Quindi, perché non utilizzare questa tecnica anche per insegnare ciò che si conosce o far passare le nozioni tecniche che hai appena inserito nel tuo ultimo manuale?

Ma raccontare storie non è così semplice come potrebbe sembrare.

Non sto parlando di sederci sulla riva di un fiume con gli amici più stretti e raccontare loro dell’ultima volta che siamo entrati nella casa abbandonata vicino alla collina e dello spavento che abbiamo preso nel vedere il fantasma della vecchia proprietaria strizzarci l’occhio.

Sto parlando di qualcosa di più complesso e professionale. Sto parlando di entrare nella mente dei tuoi lettori e dipingervi all’interno l’immagine che vuoi tu.

Di tecniche per farlo ce ne sono molte. Oggi te ne illustrerò una che potrai riutilizzare sia nei tuoi libri, sia nei post che scriverai sul tuo blog, sia nei tuoi messaggi pubblicitari. Parlo della cosiddetta tecnica dello “show, don’t tell”.

Gli anglosassoni la chiamano così, noi potremmo dire “mostralo, non dirlo”. Ma cosa significa?

In pratica vuol dire che, per rendere un’immagine, una scena o un concetto più potente, per far sì che questo colpisca davvero l’attenzione del lettore, bisogna evitare di palesarlo. Mi spiego meglio. E lo faccio con due esempi:

es #1: Marco era una tipo scorbutico che non amava stare in mezzo alla gente.

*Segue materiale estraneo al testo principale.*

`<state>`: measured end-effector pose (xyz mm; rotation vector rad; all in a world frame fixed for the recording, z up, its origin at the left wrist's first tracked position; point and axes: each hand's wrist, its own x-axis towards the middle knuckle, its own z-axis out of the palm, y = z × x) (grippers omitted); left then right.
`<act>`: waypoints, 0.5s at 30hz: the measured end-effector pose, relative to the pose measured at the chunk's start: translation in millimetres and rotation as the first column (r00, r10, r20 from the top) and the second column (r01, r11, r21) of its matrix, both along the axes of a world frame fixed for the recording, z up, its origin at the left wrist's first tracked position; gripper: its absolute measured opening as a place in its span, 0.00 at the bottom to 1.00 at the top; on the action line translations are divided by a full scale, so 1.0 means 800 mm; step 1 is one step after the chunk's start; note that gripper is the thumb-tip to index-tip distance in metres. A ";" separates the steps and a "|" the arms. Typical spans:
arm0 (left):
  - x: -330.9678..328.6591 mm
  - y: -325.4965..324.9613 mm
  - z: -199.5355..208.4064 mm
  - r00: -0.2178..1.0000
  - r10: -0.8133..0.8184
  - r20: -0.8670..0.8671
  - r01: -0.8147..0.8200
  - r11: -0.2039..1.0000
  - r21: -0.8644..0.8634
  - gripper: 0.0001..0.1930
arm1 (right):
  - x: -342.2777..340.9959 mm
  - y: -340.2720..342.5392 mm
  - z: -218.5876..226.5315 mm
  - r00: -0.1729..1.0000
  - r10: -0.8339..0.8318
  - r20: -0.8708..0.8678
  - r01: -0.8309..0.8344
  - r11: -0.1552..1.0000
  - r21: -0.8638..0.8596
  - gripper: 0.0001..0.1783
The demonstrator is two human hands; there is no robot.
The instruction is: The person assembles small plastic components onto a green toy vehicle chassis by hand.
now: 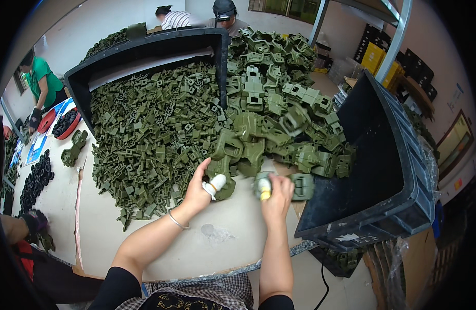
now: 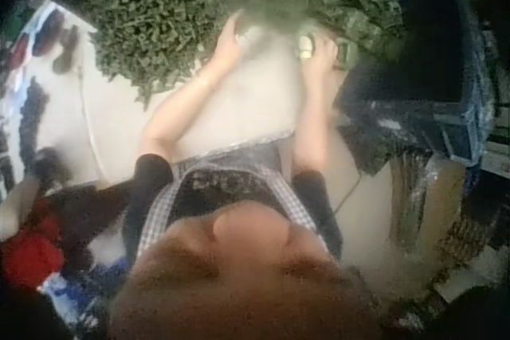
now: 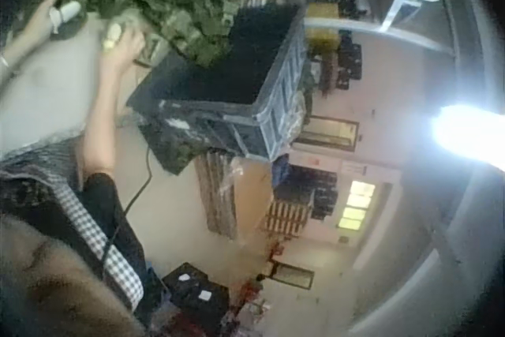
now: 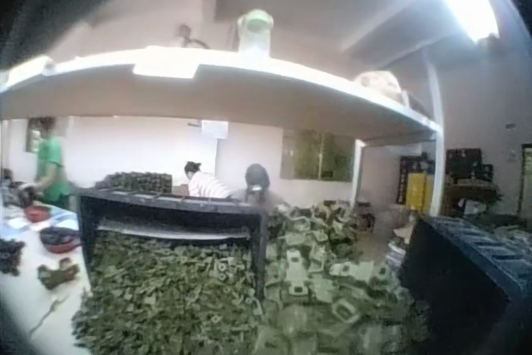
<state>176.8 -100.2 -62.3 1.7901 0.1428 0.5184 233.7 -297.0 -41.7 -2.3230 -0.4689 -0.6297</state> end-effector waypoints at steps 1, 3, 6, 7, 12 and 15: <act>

es #2: Non appena gli altri arrivarono al bar, Marco sbuffò e lasciò il suo posto per chiudersi in bagno.

Ciò che volevo far passare, ovviamente, è il brutto carattere di Marco. Nell’esempio #1 te l’ho detto chiaro e tondo, mentre nell’esempio #2 te l’ho fatto capire. Quale dei due è stato più efficace, secondo te?

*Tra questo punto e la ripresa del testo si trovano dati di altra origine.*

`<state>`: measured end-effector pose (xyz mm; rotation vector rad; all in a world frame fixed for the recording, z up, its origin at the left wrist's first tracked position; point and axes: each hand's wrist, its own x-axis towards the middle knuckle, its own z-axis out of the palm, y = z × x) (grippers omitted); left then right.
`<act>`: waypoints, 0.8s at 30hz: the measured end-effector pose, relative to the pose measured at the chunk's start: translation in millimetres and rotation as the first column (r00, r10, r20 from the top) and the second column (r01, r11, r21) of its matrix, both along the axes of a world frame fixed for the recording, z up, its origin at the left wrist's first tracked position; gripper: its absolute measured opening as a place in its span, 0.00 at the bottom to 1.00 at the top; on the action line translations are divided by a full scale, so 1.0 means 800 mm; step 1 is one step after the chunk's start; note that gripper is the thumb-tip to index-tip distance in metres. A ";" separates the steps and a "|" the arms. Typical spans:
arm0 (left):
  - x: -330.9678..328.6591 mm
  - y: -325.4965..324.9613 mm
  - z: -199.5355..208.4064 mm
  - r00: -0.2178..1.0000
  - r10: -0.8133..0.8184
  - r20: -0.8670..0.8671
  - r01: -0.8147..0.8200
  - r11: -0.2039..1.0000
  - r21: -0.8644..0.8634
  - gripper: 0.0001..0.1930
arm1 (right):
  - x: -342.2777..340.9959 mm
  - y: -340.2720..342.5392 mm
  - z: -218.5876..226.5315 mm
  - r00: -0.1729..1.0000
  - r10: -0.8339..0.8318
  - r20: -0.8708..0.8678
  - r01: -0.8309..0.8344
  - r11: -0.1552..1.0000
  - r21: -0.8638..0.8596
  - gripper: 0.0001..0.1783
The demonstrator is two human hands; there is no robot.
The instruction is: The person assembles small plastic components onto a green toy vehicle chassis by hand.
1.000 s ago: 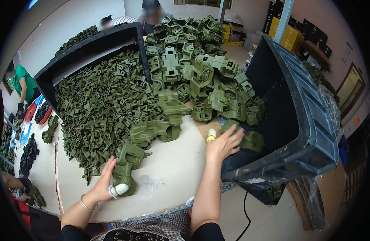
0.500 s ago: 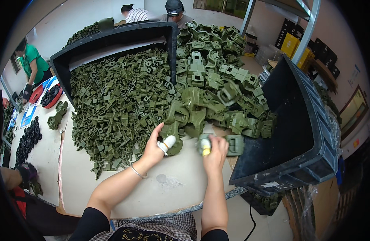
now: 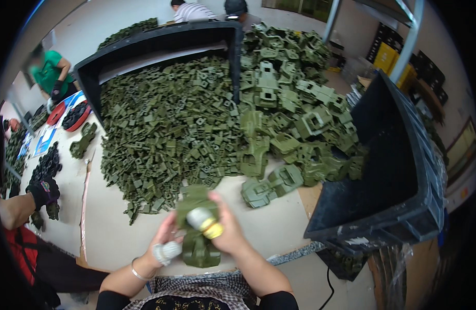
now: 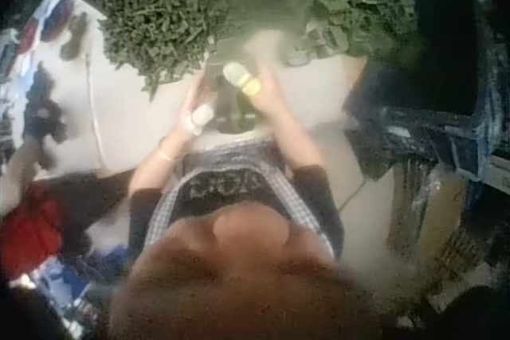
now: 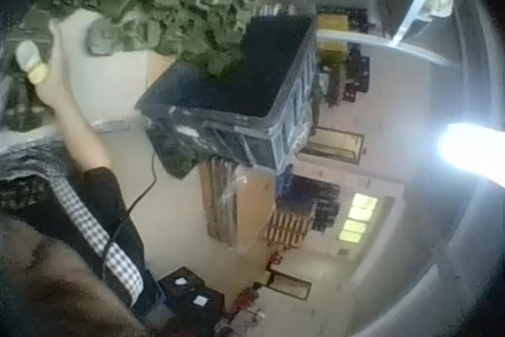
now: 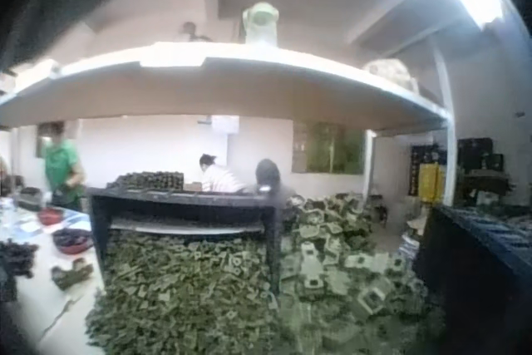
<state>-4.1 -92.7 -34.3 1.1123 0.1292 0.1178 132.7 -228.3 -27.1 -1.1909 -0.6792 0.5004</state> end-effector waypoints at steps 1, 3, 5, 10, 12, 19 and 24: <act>-0.007 -0.003 0.002 0.993 0.115 0.015 -0.113 0.988 -0.102 0.42 | -0.016 0.006 0.009 0.980 0.075 0.184 -0.052 0.991 -0.126 0.40; -0.019 -0.005 0.005 0.964 0.262 -0.053 -0.261 0.965 0.010 0.32 | -0.049 0.019 0.031 0.866 0.156 0.474 -0.014 0.957 -0.289 0.38; -0.028 -0.009 0.011 0.950 0.312 0.000 -0.312 0.949 -0.042 0.25 | -0.066 0.023 0.037 0.884 0.194 0.426 -0.048 0.943 -0.330 0.37; -0.052 -0.012 -0.005 0.750 0.659 0.055 -0.658 0.752 -0.037 0.14 | -0.057 0.019 0.047 0.792 0.100 0.602 0.125 0.939 -0.319 0.30; -0.075 0.025 -0.012 0.680 0.733 0.023 -0.733 0.680 -0.015 0.12 | -0.019 -0.001 0.054 0.985 -0.175 0.004 0.173 0.970 -0.169 0.27; -0.052 -0.031 -0.030 0.915 0.366 0.171 -0.387 0.916 0.107 0.32 | -0.068 0.012 0.041 0.834 0.230 0.501 0.033 0.886 -0.462 0.31; -0.061 -0.035 -0.018 0.885 0.423 0.193 -0.454 0.875 0.166 0.31 | -0.057 0.002 0.041 0.819 0.230 0.525 -0.007 0.920 -0.392 0.28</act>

Chiaro che sia stato il secondo. Ma perché? Perché ti rendo un lettore attivo. Non sto lì a guidarti come una maestrina petulante, dicendoti per filo e per segno come stanno le cose e lasciandoti inerte ad ascoltarmi (o leggermi).

Al contrario, ti rendo partecipe della storia. Ti mostro ciò che Marco fa, in modo tale che la tua mente sia costretta a ragionarci su e a fare il resto del lavoro per giungere alla conclusione che Marco è un tipo scorbutico e solitario.

Il fatto stesso di averti messo davanti a un esempio è “show, don’t tell”. Avrei potuto benissimo astenermi dallo spiegarti cosa volessero significare quei due esempi e lasciare che la tua mente facesse 2+2. Giusto? Avresti capito lo stesso.

Questa tecnica, se usata bene, è in grado di trascinare il lettore all’interno del tuo mondo fantastico e fargli dimenticare che si tratta solo di una storia (ciò che Samuel Taylor Coleridge definì “sospensione dell’incredulità”, già nel 1817).

Non è bellissimo?

Come ti dicevo prima, tutto ciò può essere utilizzato in romanzi e racconti, d’accordo, ma anche nei post del tuo blog e nei tuoi messaggi pubblicitari.

Tanto per capirci, e per chiudere mostrando (non dicendo), ti lascio un piccolo compito: accendi la TV, oppure vai su Youtube, ricerca un po’ di pubblicità e prova a scovare in ognuna di loro lo “show, don’t tell” che la rende unica.

Io, intanto, ti do appuntamento alla prossima… occhio alla penna!